Task item
Once the records below have been read, copy them all out exactly.

Available records
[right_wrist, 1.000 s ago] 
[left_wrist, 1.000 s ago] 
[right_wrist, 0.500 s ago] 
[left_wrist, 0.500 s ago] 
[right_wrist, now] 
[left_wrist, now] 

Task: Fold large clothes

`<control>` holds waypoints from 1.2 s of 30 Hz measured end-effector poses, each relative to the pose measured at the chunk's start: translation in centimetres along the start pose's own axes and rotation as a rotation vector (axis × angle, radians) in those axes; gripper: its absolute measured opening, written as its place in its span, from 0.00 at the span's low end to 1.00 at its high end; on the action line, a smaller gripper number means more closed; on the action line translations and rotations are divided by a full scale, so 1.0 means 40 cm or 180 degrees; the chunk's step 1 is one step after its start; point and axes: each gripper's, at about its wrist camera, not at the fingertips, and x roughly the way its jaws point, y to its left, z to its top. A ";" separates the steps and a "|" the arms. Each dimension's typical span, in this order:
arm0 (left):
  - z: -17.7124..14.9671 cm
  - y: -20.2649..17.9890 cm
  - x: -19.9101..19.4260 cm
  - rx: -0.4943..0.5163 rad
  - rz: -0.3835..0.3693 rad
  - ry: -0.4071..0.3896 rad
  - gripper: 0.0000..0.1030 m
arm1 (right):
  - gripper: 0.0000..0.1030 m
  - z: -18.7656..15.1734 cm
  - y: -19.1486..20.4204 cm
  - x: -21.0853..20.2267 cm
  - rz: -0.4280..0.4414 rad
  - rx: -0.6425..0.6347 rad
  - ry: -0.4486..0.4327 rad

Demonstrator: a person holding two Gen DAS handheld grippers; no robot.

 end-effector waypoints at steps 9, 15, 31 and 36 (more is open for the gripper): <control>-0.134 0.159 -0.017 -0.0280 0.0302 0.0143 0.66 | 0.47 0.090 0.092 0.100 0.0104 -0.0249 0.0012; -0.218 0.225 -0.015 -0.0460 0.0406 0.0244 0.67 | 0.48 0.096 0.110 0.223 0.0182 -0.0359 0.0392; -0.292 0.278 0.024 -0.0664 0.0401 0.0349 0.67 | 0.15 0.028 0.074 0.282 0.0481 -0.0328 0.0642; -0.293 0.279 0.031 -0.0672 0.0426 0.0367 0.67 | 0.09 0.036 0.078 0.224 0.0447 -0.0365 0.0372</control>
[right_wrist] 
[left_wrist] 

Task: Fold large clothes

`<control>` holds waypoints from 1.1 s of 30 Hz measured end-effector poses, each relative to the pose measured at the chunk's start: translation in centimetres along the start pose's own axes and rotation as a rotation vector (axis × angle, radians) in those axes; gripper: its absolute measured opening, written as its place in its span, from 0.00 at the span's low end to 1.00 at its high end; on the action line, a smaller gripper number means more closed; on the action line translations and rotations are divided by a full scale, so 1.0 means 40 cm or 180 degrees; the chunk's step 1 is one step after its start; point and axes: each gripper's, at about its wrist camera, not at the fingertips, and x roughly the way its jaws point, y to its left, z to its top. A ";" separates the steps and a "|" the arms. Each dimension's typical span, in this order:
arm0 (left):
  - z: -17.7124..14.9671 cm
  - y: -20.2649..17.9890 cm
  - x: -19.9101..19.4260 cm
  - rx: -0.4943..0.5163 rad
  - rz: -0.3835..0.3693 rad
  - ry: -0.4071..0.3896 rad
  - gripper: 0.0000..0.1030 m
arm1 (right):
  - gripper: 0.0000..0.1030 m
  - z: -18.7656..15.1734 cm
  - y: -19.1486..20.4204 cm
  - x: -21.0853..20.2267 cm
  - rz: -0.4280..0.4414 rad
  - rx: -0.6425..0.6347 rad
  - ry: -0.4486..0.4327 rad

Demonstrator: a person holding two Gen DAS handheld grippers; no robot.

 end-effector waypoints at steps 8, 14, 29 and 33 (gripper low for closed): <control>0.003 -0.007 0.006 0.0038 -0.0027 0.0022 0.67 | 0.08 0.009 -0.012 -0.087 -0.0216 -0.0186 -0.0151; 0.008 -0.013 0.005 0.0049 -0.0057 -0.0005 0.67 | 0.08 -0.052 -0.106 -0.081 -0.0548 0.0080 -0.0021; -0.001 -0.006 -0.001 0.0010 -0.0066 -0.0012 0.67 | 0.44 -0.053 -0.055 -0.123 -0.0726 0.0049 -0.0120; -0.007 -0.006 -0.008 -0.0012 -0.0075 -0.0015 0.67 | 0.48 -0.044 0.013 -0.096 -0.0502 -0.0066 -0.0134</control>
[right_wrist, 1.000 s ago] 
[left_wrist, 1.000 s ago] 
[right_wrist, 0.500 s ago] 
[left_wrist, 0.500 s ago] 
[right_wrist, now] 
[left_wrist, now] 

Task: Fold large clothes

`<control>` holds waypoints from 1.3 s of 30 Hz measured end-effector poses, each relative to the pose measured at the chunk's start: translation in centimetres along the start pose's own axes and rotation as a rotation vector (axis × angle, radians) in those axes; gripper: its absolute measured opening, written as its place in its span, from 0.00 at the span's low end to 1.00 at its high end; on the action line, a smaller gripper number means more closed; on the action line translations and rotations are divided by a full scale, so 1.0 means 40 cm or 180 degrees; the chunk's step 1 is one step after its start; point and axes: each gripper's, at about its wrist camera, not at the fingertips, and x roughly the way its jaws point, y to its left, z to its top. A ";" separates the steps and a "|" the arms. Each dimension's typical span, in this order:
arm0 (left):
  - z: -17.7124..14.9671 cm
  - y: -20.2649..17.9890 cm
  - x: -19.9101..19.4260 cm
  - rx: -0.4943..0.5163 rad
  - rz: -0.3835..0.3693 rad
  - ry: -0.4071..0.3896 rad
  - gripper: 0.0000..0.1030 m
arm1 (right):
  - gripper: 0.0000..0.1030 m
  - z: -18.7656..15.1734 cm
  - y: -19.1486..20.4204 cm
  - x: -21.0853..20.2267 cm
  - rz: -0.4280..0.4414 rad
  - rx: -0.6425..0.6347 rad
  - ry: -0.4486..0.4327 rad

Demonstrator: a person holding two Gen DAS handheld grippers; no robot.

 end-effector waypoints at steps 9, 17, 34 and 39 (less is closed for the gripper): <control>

Response area
[right_wrist, 1.000 s ago] 
[left_wrist, 1.000 s ago] 
[right_wrist, 0.500 s ago] 
[left_wrist, 0.500 s ago] 
[right_wrist, now] 
[left_wrist, now] 

Task: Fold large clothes

`<control>` holds waypoints from 1.2 s of 30 Hz measured end-effector poses, each relative to the pose measured at the chunk's start: translation in centimetres along the start pose's own axes and rotation as a rotation vector (axis × angle, radians) in those axes; gripper: its absolute measured opening, written as its place in its span, from 0.00 at the span's low end to 1.00 at its high end; on the action line, a smaller gripper number means more closed; on the action line translations and rotations are divided by a full scale, so 1.0 means 40 cm or 180 degrees; the chunk's step 1 is one step after its start; point and axes: each gripper's, at about its wrist camera, not at the fingertips, and x roughly the way its jaws point, y to its left, z to its top. A ";" separates the steps and a "|" the arms. Each dimension's typical span, in this order:
arm0 (left):
  - z: -17.7124..14.9671 cm
  - y: -20.2649..17.9890 cm
  - x: -19.9101..19.4260 cm
  - rx: -0.4943..0.5163 rad
  - rz: -0.3835..0.3693 rad
  - ry: -0.4071..0.3896 rad
  - gripper: 0.0000..0.1030 m
arm1 (right):
  - gripper: 0.0000..0.1030 m
  - z: -18.7656..15.1734 cm
  - y: -19.1486..20.4204 cm
  - x: -21.0853..20.2267 cm
  - rz: -0.4280..0.4414 rad
  - rx: -0.6425..0.6347 rad
  - ry: -0.4486..0.4327 rad

Demonstrator: a person holding two Gen DAS handheld grippers; no robot.

 end-effector waypoints at steps 9, 15, 31 and 36 (more is open for the gripper): <control>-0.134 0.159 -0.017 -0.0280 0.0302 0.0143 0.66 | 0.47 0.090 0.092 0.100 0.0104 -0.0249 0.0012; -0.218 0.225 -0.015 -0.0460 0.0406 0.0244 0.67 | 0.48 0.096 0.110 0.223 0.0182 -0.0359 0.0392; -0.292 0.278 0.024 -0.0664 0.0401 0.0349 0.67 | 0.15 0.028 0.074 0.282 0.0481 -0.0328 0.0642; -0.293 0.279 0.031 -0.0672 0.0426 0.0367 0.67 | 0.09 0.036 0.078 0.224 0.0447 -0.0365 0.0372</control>
[right_wrist] 
[left_wrist] 

Task: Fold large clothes

`<control>` holds waypoints from 1.1 s of 30 Hz measured end-effector poses, each relative to the pose measured at the chunk's start: translation in centimetres along the start pose's own axes and rotation as a rotation vector (axis × angle, radians) in those axes; gripper: its absolute measured opening, written as its place in its span, from 0.00 at the span's low end to 1.00 at its high end; on the action line, a smaller gripper number means more closed; on the action line translations and rotations are divided by a full scale, so 1.0 means 40 cm or 180 degrees; the chunk's step 1 is one step after its start; point and axes: each gripper's, at about its wrist camera, not at the fingertips, and x roughly the way its jaws point, y to its left, z to its top. A ";" separates the steps and a "|" the arms. Each dimension's typical span, in this order:
arm0 (left):
  - z: -17.7124..14.9671 cm
  - y: -20.2649..17.9890 cm
  - x: -19.9101..19.4260 cm
  - rx: -0.4943..0.5163 rad
  - rz: -0.3835..0.3693 rad
  - ry: -0.4071..0.3896 rad
  - gripper: 0.0000..0.1030 m
arm1 (right):
  - gripper: 0.0000..0.1030 m
  - z: -18.7656..15.1734 cm
  - y: -19.1486..20.4204 cm
  - x: -21.0853..20.2267 cm
  - rz: -0.4280..0.4414 rad
  - rx: -0.6425..0.6347 rad
  - ry: -0.4486..0.4327 rad

Demonstrator: a person holding two Gen DAS handheld grippers; no robot.

 end-effector waypoints at steps 8, 14, 29 and 33 (gripper low for closed): <control>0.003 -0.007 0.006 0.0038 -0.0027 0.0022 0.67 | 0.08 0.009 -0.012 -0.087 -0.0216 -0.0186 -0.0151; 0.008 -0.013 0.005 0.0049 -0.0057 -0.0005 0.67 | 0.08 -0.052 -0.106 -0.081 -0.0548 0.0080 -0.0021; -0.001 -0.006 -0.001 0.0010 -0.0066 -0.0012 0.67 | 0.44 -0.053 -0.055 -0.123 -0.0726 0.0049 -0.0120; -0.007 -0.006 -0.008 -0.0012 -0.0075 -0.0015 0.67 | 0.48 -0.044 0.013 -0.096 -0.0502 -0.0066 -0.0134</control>
[right_wrist, 1.000 s ago] 
[left_wrist, 1.000 s ago] 
[right_wrist, 0.500 s ago] 
[left_wrist, 0.500 s ago] 
[right_wrist, now] 
[left_wrist, now] 

Task: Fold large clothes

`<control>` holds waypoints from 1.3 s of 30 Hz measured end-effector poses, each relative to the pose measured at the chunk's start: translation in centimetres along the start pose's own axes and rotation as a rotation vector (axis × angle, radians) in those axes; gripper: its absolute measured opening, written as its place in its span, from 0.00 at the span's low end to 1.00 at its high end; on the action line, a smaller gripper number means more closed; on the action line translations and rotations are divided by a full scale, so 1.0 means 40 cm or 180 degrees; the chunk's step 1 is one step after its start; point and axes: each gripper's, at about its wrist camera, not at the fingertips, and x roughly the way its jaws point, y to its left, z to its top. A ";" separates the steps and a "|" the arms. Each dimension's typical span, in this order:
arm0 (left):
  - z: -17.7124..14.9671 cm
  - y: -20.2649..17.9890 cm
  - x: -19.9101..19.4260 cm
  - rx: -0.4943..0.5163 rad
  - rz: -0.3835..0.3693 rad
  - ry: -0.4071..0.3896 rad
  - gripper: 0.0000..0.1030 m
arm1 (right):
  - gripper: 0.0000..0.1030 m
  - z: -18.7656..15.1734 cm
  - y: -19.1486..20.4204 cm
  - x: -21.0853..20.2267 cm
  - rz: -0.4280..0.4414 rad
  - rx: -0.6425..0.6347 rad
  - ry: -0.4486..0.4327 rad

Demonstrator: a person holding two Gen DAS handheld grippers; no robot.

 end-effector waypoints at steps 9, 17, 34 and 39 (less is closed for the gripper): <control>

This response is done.